Included in the M&M filings are copies of emails between Miller and Ed McCoy at the Dispatch News. McCoy was in charge of the construction project before Cook took over.

During bankruptcy hearings, Rogoff described him as her “friend and dog sitter.” The M&M emails make it appear Miller was trying to help lead McCoy through the Anchorage permitting process.

Miller at one point messaged McCoy to ask if ADN wanted purchase orders to detail the costs of revisions to the electrical distribution system that proved to be needed during the building remodel.

“No PO needed,” McCoy responded,”Need brake (sic) down as we talked. Weekly invoice as we talked. Email to my email. Brake (sic) out a number for engineering along with the other groups we went over.”

No printing plant

Rogoff was in a rush to get the Midtown printing plant ready because she needed to move her printing operations out of the old Anchorage Daily News building on Northway Drive in the city’s Airport Heights area.

In order to make possible the $34 million purchase of the newspaper from McClatchy  in March of 2014, Rogoff had agreed to sell the old ADN home to GCI for $14.5 million and a commitment to provide $500,000 in ADN advertising once she had control of the newspaper.

The building contained not only the ADN offices,  but the ADN printing press.

GCI wanted the offices moved out, which was relatively easy. And the company offered Rogoff reasonable terms to house her printing press for the short team and keep it running at Northway until she could get a new press in operation.

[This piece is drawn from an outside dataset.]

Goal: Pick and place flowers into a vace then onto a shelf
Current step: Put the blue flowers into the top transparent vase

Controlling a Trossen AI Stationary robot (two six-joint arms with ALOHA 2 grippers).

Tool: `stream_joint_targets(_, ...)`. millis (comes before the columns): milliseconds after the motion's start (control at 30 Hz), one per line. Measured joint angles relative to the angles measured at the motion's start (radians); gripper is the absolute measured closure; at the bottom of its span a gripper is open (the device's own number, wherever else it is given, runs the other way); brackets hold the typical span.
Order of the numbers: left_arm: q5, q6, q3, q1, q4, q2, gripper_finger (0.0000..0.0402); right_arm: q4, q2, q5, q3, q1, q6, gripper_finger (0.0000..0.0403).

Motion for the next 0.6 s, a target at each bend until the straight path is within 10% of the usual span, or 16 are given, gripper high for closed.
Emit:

That agreement finally fell apart in August of last year with Rogoff far behind in rent payments and electric bills.

Payments to GCI, M&M and others doing business with the ADN started to dry up  shortly after company losses for fiscal 2016 passed the $5.2 million mark in October 2016, the lawsuit says.

The newspaper’s deep financial trouble went generally unreported even though there were rumors that could have been pursued and a community belief the newspaper remained a vital source of information for Alaskans.

Rogoff herself would later proclaim the ADN “vital to all Alaska” in a plea to a federal bankruptcy judge to approve a $1 million loan from the Fairbanks-based Binkley Company to keep the newspaper printing through August 2017.

That $1 million eventually became the purchase price for the business Rogoff had bought slightly more than three years before for $34 million. But by the time the ADN sold, it was basically devoid of assets.

The 125,000-square-foot monument to newspapers McClatchy had built in Alaska was gone. So, too, the newspaper’s printing press and much of its advertising punch. The news by then had largely moved online to where Rogoff had started before her dream of owning a newspaper cost her what most people would consider a fortune.